Red Pentecost Stoles
Red Pentecost Stoles
Three Red Pentecost Stoles are finished! What a joy to have Ecclesiastical Sewing projects complete and out of the workroom. Today we will take a look at one of the three stoles made for an installation, and talk about some things to look for before making a stole. Within the Lutheran Church-Missouri Synod, Pastors wear red stoles whenever there is an installation service. These same red stoles can also double as a stole to be worn for Pentecost.
This stole is intended for use during an installation. The components consist of an applique of a Sword and a Bible. The machine embroidered applique and the lower orphrey were placed on a silk dupioni stole using a red and gold galloon trim to finish off the raw edges. While the red of the applique is a slightly darker color than the red of the stole, the gold trim bridges the color gap, and the colors blend together nicely, creating a subtle gradation.
The Stole has a second orphrey placed in the upper chest area to give it more color and to add a cross motif to the upper part of the stole. Without the Red Orphrey at the top of the stole, things tend to look a little on the plain side. The stole should never be thought of as boring!

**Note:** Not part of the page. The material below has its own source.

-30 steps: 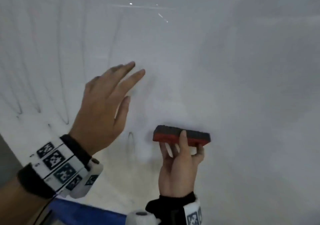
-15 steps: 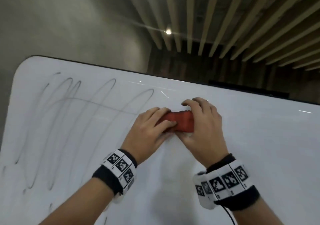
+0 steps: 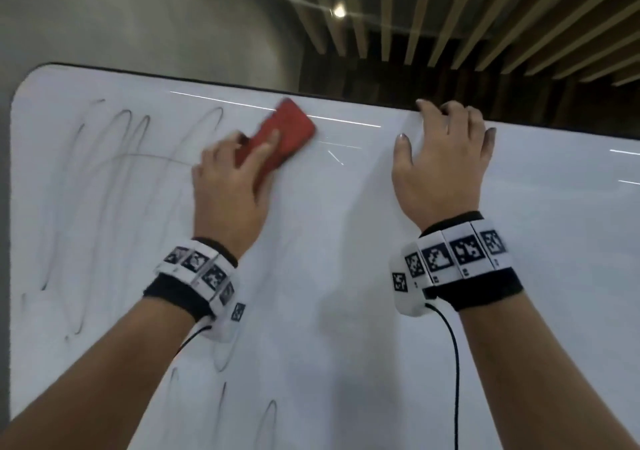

It is fun to make stoles for Pastors and Priests, and on occasion surprise them with a gift. But my usual habit is to let them know I am making the gift. Unfortunately, in this circumstance, that was not possible. So the stole was made, and given, and it looked great. The one difficulty encountered is that the Pastor wearing this stole is tall! The length of this stole is about 56″ finished, not including the tassels. This stole looked a little on the short side. An extra inch, or better yet, an extra 2 inches would be better when using this stole with a chasuble.
So how does one ensure a stole is the correct length?
The 4 1/2″ Pastoral Stole which is available at the Ecclesiastical Sewing Storefront has three different stole length adjustments. It is a great idea to make a stole in the longest length and make lines for the additional lengths. This stole can become a “fit” stole to check lengths for a new client. The fit stole would be made without any trims, fringe, or tassels.
Check the length and width of the stole on the intended wearer. Does the individual need a longer or shorter stole? Should the stole be slightly narrower? With the stole available as a fit sample, all of these details can be worked through before making a final stole.
While stoles can be a little on the picky side, working through the Teaching Stole Kit helps one get through the “bugs” of the stole-making process, and get on with the fun of creativity, while providing a great stole to use as a fit sample. A stole-fit sample will come in handy if you get hooked on making stoles.